This Swedish quintet isn’t the second coming of anything; they’re the third and fourth comings of the B-52s, Gang of Four, X-Ray Spex, Roxy Music, Kleenex and Adam and the Ants, with a gauzy, cavernous sound that swirls it all into an appealing, energetic new wave puree. Love Is All swipes so many snatches of post-punk glory that it’s sometimes difficult to remember why its songs sound oh so familiar.
Ex-Girlfrendo members Nicholaus Sparding (vocals, guitar), Josephine Olausson (vocals, keyboards) and Markus Gorsch (drums) joined forces with bassist Johan Lindwall and saxophonist Fredrik Eriksson in 2004, releasing a spate of singles that created enough buzz in the UK to earn them a Peel session and similar hype among US music bloggers. More angular and aggressive than anything Girlfrendo recorded, these early songs are collected on the debut, which could have been recorded in a damp airplane hangar with a single microphone. The mix, a mash of instrumentation punctuated by Olausson’s stabbing chirrups and Eriksson’s punchy, skittering sax, is both a boon and a detriment. It’s certainly distinctive, enlarging the band’s sound with broad strokes, but the mostly excellent songs about love, misanthropy and rejection on Nine Times That Same Song could use more sharpness and clarity. Still, the whole thing is catchy and danceable, even while nicking riffs from odd sources like the Velvet Underground’s “The Murder Mystery” (“Ageing Had Never Been His Friend”) and Notorious B.I.G.’s “Hypnotize” (“Busy Doing Nothing”).

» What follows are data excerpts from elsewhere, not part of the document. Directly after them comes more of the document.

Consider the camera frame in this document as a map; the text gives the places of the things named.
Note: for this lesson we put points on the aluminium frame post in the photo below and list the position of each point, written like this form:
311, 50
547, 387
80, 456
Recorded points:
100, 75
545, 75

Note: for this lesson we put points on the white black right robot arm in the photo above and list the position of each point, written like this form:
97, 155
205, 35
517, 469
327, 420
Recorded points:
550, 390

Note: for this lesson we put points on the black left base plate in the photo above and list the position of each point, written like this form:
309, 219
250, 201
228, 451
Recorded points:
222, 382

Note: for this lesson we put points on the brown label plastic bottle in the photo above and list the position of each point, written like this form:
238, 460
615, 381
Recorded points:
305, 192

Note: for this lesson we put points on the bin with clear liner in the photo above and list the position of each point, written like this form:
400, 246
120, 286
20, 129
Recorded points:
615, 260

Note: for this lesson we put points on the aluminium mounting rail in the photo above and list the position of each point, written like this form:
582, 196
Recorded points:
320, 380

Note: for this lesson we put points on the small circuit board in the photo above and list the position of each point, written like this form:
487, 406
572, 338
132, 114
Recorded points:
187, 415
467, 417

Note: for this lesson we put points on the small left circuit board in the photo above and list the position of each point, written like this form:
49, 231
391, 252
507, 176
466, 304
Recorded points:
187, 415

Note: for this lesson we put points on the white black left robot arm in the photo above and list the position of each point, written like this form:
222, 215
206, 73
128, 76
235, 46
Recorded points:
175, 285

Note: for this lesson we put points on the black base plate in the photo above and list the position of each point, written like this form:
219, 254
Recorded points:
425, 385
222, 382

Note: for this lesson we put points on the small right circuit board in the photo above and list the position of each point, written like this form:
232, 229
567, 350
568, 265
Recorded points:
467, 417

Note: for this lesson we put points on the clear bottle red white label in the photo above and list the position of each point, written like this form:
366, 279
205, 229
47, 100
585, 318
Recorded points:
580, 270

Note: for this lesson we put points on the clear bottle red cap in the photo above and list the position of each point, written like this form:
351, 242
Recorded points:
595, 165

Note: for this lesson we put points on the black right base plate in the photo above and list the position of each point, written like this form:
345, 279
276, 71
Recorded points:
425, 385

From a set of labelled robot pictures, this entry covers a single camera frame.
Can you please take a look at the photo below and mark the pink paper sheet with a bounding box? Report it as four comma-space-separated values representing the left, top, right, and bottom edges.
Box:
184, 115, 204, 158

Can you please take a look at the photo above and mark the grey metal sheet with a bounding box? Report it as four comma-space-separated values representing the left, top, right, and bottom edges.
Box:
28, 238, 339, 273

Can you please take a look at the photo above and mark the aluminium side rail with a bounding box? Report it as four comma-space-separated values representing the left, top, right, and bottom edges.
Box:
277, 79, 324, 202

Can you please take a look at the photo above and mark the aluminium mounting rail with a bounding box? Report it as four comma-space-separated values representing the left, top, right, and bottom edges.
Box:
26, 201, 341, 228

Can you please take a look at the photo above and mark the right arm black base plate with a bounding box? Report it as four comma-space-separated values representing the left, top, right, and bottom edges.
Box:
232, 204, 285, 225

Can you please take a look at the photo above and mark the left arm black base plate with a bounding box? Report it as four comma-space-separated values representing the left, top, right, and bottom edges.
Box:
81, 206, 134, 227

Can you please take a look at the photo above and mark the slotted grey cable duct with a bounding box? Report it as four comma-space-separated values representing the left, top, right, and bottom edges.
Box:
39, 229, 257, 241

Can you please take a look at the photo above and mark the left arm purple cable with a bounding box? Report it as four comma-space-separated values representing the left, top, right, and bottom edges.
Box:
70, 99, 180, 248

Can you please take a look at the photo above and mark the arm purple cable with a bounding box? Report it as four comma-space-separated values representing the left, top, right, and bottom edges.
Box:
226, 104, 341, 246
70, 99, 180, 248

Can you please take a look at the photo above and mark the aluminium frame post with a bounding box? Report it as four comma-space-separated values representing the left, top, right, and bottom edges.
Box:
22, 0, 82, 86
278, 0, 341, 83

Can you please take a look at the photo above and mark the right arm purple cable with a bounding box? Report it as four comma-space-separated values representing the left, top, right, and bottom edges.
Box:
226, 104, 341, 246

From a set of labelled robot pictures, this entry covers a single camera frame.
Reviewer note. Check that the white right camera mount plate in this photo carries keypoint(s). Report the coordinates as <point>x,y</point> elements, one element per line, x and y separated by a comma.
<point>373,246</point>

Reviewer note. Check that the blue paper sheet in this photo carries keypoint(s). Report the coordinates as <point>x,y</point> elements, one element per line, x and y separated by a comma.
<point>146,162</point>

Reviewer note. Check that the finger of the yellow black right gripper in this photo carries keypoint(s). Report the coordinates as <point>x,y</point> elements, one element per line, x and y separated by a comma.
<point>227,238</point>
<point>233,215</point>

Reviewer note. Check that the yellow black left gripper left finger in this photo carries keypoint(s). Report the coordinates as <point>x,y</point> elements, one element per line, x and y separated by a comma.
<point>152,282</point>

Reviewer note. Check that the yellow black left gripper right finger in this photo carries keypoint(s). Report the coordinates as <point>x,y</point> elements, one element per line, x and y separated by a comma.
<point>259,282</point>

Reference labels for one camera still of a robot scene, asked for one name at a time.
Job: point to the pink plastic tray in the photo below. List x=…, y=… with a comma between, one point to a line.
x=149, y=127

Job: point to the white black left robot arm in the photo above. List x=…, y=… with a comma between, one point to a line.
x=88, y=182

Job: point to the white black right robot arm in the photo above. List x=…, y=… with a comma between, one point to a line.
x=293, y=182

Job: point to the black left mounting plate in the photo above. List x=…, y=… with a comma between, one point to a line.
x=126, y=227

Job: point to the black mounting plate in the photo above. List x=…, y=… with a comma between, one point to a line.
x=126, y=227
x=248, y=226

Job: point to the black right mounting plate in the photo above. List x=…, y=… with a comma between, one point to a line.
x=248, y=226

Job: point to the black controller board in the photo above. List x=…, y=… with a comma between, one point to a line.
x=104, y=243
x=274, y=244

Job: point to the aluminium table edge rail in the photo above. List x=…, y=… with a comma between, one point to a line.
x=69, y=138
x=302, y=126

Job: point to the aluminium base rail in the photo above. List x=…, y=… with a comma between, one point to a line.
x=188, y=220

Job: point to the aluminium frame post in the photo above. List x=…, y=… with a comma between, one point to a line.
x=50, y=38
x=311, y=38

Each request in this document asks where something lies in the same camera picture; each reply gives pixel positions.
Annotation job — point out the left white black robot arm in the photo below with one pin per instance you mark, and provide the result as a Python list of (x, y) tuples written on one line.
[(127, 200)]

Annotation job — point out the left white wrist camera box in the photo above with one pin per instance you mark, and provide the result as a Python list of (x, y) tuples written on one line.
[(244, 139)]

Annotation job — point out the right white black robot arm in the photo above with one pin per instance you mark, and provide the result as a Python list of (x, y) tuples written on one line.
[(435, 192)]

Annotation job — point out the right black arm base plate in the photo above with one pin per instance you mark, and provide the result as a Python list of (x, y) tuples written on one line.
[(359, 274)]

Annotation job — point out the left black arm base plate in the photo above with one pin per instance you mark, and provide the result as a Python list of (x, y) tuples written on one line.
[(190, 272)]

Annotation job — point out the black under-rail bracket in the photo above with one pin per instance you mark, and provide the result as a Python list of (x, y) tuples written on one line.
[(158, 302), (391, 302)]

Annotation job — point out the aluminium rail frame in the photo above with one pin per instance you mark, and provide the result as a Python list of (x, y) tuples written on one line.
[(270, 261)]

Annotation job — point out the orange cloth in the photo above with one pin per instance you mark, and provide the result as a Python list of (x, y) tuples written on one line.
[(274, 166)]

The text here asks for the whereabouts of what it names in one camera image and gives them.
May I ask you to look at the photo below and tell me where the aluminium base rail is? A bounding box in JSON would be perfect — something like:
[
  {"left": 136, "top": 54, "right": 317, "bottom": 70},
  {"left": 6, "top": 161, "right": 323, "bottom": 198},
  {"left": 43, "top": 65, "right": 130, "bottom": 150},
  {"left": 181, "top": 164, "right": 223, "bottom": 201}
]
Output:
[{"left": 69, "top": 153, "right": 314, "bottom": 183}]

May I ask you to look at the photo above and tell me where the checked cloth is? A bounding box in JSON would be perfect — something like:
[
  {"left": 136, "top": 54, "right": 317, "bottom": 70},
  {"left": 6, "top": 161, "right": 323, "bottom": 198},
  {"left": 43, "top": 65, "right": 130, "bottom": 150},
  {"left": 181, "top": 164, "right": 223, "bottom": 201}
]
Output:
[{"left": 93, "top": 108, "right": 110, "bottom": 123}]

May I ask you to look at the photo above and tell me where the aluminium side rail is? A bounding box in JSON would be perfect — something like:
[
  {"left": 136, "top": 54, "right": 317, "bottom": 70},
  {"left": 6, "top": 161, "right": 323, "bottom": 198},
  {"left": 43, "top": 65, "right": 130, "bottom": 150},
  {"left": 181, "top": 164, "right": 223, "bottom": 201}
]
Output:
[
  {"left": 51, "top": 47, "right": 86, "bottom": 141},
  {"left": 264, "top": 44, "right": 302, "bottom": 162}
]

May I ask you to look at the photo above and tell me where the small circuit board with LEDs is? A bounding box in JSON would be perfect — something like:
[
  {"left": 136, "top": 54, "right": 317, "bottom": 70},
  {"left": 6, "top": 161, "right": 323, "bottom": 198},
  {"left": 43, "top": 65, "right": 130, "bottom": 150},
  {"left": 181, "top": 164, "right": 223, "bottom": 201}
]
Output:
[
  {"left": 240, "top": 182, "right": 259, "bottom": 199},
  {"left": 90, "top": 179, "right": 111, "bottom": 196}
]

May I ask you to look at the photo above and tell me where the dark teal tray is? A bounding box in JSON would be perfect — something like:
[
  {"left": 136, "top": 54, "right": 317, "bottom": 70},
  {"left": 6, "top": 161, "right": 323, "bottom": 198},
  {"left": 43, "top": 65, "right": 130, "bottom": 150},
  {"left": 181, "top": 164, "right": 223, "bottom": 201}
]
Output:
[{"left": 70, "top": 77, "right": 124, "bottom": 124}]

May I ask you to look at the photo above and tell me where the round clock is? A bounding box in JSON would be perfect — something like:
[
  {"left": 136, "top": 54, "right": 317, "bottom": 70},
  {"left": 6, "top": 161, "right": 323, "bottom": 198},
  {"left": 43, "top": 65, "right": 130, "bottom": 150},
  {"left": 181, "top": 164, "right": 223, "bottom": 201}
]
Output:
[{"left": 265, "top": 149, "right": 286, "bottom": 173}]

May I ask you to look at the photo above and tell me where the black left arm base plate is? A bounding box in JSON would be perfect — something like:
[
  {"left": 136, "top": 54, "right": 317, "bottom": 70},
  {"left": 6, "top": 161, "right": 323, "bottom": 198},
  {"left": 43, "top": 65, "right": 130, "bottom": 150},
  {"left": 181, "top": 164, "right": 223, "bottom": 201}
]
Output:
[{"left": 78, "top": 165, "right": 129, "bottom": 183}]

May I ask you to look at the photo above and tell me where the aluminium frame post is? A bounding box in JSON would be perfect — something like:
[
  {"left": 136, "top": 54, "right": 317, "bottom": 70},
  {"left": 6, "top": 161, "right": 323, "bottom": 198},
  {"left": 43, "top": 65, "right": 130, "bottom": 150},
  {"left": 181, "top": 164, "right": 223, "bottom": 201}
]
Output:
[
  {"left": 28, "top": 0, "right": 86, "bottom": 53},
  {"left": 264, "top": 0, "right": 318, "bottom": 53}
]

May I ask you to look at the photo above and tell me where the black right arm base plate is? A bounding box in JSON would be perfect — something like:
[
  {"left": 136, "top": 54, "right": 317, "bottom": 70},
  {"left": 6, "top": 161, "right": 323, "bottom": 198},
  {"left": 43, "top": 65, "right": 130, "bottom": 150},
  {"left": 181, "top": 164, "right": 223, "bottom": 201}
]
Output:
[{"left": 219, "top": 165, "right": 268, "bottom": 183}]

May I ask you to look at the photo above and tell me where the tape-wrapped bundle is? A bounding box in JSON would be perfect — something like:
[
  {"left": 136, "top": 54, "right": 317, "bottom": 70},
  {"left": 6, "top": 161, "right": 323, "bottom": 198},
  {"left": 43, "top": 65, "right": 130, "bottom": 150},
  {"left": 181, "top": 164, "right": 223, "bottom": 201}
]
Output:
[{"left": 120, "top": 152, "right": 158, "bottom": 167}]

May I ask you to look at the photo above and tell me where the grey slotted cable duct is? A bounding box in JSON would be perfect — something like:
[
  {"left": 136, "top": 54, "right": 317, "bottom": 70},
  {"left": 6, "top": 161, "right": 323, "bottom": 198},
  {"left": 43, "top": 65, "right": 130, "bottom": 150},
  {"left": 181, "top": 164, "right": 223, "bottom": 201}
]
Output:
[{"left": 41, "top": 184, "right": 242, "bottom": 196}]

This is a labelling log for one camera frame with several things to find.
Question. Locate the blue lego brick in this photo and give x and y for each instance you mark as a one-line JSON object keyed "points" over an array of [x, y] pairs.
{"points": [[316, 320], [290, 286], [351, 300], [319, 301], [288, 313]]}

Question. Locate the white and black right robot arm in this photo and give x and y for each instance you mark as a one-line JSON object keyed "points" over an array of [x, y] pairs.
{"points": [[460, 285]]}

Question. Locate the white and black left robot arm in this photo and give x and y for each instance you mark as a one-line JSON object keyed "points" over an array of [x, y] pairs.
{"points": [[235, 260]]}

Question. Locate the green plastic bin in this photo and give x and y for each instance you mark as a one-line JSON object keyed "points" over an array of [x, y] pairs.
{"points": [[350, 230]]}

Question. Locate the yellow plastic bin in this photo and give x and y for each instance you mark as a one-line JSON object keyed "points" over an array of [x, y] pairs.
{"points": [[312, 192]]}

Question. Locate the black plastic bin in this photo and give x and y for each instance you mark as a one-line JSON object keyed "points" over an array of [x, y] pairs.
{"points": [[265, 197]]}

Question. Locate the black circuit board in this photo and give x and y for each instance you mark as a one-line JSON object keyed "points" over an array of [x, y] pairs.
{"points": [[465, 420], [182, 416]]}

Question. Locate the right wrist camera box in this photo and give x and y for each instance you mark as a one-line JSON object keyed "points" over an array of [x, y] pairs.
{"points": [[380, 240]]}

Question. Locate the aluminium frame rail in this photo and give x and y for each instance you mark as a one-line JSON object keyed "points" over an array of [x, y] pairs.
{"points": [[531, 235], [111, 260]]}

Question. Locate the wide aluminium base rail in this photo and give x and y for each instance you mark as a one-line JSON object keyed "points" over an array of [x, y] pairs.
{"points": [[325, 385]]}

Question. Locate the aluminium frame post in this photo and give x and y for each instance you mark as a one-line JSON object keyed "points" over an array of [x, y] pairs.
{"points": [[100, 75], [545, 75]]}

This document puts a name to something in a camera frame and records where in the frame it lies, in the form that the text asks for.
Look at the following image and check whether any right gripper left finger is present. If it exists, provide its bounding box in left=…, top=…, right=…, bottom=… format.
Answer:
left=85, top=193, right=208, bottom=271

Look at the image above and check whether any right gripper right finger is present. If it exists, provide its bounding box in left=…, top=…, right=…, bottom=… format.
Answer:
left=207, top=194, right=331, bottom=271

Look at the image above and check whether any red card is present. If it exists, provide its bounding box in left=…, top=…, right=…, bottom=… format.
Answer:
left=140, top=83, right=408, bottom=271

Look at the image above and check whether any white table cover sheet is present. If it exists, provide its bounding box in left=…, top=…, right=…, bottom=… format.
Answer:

Love Is All gets anthemic (album highlight “Make Out Fall Out Make Up”) and slow (“Turn the TV Off” and “Turn the Radio Off,” each of which essentially rewrites the other) but is, at heart, a punky disco new wave dance party.
What’s Your Rupture? reissued Nine Times That Same Song as a double-CD mere months after its original release, adding four odds and ends, including a cover of Kim Fowley’s “Motorboat” and a spirited version of Yoko Ono’s “Kiss Kiss Kiss.”